- Task to complete:
For the entries that follow, say how many lines hold the string "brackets", with nothing else in the reply.
━━━━━ Supplied data
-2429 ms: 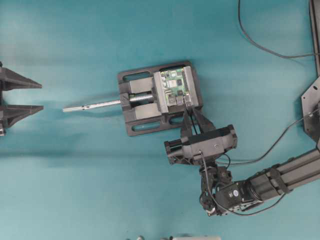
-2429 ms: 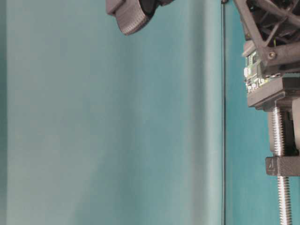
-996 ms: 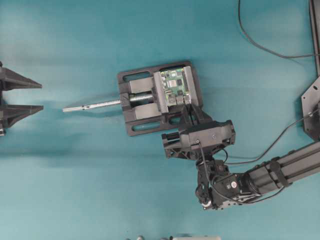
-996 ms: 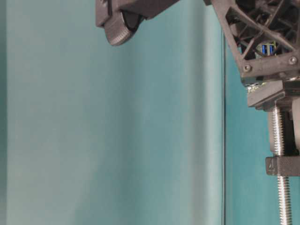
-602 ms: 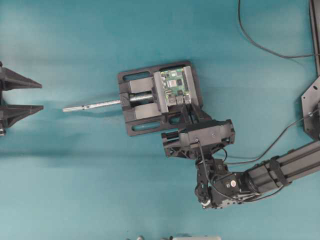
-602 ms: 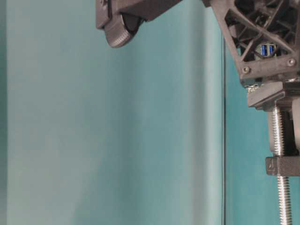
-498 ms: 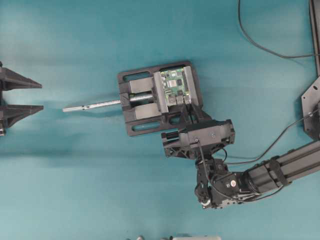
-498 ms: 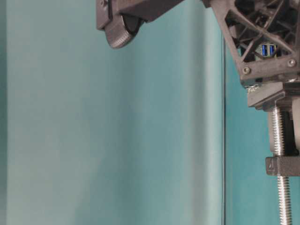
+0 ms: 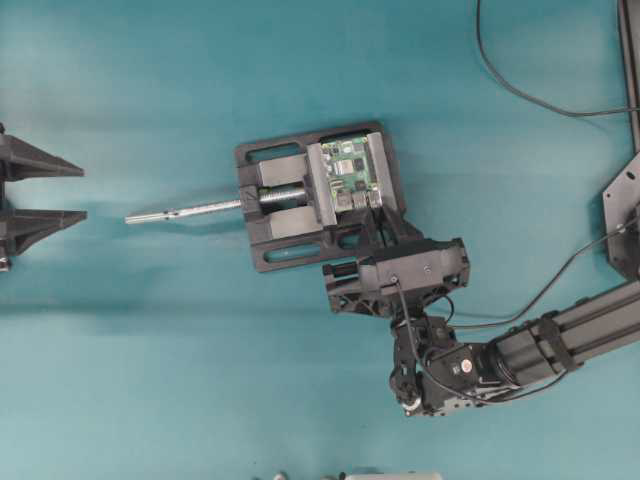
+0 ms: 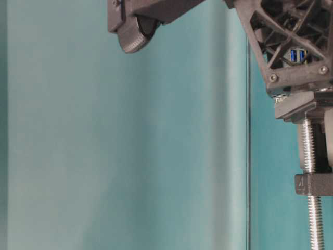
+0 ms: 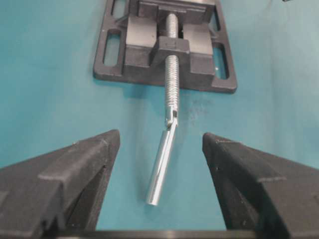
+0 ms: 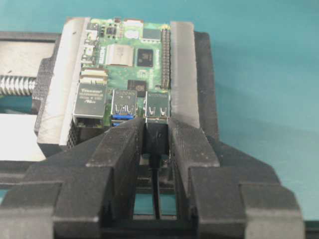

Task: Insert the USB into the fixed PCB.
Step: 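Hold the plug seated in the port, then open the right gripper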

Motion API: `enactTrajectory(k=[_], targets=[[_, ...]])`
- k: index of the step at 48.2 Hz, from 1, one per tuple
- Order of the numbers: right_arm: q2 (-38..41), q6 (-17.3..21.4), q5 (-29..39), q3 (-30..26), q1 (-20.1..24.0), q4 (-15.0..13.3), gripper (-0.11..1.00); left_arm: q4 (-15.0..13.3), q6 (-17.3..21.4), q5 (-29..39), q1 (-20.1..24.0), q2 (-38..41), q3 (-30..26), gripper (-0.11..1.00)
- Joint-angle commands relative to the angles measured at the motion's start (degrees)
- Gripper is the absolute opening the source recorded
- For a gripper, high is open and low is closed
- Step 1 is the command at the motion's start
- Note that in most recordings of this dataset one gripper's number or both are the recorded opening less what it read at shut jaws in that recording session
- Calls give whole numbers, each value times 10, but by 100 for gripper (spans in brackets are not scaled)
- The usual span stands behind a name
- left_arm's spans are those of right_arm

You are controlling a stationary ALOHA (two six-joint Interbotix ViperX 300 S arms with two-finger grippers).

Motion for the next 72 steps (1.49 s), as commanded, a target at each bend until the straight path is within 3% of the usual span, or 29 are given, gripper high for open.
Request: enactTrajectory(k=[1, 36, 72], targets=[[-15, 1, -8, -8, -16, -2, 21, 2, -4, -4, 1, 4, -7, 83], [-15, 4, -6, -14, 11, 8, 21, 2, -4, -4, 1, 4, -7, 83], [-15, 5, -3, -13, 11, 8, 21, 2, -4, -4, 1, 4, -7, 83]])
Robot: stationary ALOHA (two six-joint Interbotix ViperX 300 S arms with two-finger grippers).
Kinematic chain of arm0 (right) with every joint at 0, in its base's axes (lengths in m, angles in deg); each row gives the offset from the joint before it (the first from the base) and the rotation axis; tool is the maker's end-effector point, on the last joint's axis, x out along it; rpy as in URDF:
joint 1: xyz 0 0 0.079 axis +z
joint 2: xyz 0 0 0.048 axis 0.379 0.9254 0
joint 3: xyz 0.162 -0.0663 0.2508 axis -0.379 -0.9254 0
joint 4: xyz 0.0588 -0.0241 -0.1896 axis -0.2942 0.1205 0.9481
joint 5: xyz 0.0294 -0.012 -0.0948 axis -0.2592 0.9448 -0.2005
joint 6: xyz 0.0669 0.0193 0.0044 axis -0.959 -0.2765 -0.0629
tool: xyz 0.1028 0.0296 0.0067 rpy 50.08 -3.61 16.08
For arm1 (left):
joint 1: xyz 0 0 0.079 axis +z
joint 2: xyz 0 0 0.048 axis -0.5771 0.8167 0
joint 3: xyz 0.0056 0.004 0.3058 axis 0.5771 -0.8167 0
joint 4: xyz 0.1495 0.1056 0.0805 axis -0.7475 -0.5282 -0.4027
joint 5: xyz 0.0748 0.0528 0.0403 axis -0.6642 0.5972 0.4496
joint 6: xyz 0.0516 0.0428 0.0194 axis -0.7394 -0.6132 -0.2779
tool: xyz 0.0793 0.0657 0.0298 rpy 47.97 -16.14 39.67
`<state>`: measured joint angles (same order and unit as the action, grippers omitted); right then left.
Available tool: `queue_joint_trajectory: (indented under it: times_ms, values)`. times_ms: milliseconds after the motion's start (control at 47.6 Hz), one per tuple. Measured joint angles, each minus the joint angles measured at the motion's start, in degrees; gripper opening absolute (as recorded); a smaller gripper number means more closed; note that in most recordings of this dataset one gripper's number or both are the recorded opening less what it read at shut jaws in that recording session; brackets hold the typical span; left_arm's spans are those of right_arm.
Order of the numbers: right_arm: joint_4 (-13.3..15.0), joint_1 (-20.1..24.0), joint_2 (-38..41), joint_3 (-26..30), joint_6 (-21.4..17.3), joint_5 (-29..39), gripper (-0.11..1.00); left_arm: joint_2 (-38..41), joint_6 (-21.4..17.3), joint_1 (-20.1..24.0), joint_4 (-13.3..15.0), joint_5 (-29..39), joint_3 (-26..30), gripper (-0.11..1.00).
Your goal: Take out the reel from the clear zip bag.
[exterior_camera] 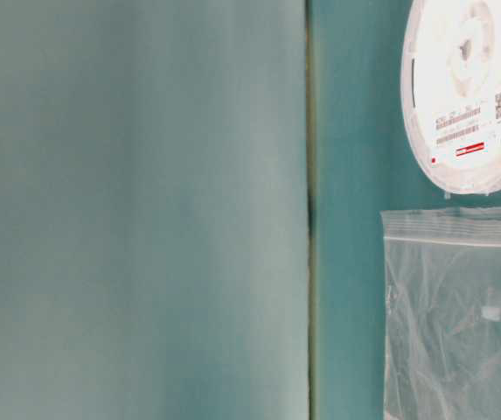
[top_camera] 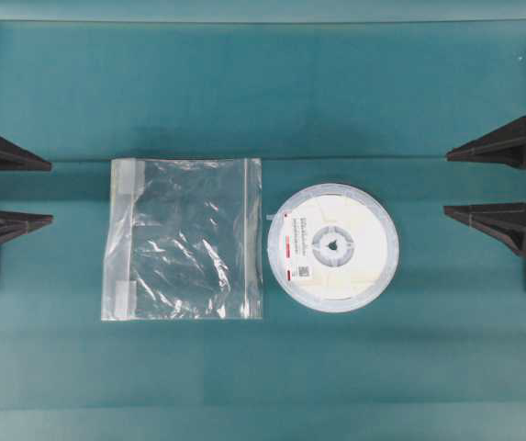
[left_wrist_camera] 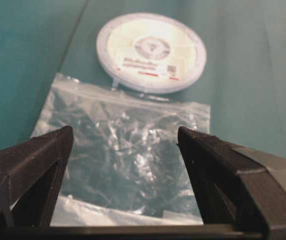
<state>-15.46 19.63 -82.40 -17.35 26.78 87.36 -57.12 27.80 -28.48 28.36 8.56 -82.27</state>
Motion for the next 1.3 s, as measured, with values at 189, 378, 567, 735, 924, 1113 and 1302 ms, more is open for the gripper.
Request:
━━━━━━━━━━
- Result of the task:
2